Problem details: An exact copy of all the data, minus the images, is required.

Data provided:
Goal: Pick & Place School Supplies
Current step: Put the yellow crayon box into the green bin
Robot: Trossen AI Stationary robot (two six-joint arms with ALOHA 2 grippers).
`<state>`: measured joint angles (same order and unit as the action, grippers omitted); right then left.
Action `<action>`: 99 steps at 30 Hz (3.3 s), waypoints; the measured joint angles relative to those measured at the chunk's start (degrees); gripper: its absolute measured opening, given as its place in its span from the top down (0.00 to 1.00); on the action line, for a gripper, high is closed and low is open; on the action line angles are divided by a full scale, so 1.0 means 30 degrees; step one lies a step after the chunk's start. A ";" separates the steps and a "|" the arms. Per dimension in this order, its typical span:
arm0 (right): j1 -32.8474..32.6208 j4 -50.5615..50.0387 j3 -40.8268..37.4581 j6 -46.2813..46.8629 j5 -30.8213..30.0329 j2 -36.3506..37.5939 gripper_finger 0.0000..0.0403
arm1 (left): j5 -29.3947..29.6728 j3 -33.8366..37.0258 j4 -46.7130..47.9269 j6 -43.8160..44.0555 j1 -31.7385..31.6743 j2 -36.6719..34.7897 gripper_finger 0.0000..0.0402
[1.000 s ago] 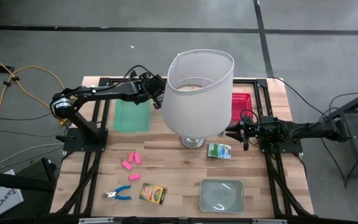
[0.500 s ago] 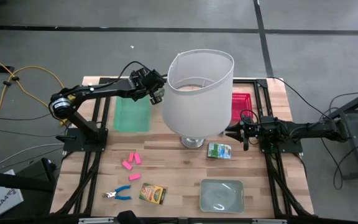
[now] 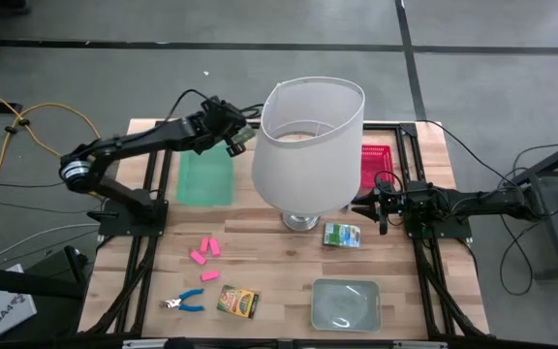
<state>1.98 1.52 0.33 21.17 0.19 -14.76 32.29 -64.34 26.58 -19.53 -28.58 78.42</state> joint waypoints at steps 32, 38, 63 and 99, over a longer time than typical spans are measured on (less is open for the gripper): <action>0.0002 -0.0005 0.0002 0.0000 0.0005 0.0001 0.72 | -0.2877 0.0000 1.2214 0.3933 0.2890 -0.2085 1.00; 0.0006 -0.0007 -0.0004 0.0001 0.0001 0.0001 0.72 | -0.2985 0.0000 1.2499 0.4142 0.4383 -0.2085 1.00; 0.0000 -0.0002 0.0000 -0.0004 0.0003 0.0003 0.72 | -0.6163 0.1508 1.3276 0.3992 0.6463 -0.2078 1.00; 0.0003 -0.0007 0.0003 0.0001 0.0000 0.0003 0.72 | -0.5493 0.3563 0.9432 0.0007 0.4670 -0.2070 0.78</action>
<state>1.99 1.50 0.34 21.17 0.19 -14.75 15.81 -53.65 54.88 -19.51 -14.57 72.20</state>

Expected answer:
Goal: Pick & Place School Supplies
Current step: Put the yellow crayon box into the green bin
Robot: Trossen AI Stationary robot (two six-joint arms with ALOHA 2 grippers).
`<state>`: measured joint angles (same order and unit as the action, grippers omitted); right then left.
Action `<action>`: 99 steps at 30 Hz (3.3 s), waypoints; the measured joint angles relative to those measured at the chunk's start (degrees); gripper: its absolute measured opening, given as its place in its span from the top down (0.00 to 1.00); on the action line, for a gripper, high is closed and low is open; on the action line angles are divided by a full scale, so 1.0 means 30 degrees; step one lies a step after the chunk's start. A ";" separates the steps and a "|" the arms. Per dimension in this order, its typical span:
arm0 (right): j1 -32.8474..32.6208 j4 -50.5615..50.0387 j3 -40.8268..37.4581 j6 -46.2813..46.8629 j5 -30.8213..30.0329 j2 -36.3506..37.5939 gripper_finger 0.0000..0.0403
arm1 (left): j5 -29.3947..29.6728 j3 -33.8366..37.0258 j4 -46.7130..47.9269 j6 -43.8160..44.0555 j1 -31.7385..31.6743 j2 -36.6719..34.7897 gripper_finger 0.0000..0.0402
[1.000 s ago] 
[0.500 s ago] 
[now] 
<state>1.98 1.52 0.33 21.17 0.19 -14.76 32.29 -64.34 26.58 -19.53 -28.58 78.42</state> joint waypoints at steps 32, 38, 63 and 99, over a longer time than typical spans are measured on (less is open for the gripper): <action>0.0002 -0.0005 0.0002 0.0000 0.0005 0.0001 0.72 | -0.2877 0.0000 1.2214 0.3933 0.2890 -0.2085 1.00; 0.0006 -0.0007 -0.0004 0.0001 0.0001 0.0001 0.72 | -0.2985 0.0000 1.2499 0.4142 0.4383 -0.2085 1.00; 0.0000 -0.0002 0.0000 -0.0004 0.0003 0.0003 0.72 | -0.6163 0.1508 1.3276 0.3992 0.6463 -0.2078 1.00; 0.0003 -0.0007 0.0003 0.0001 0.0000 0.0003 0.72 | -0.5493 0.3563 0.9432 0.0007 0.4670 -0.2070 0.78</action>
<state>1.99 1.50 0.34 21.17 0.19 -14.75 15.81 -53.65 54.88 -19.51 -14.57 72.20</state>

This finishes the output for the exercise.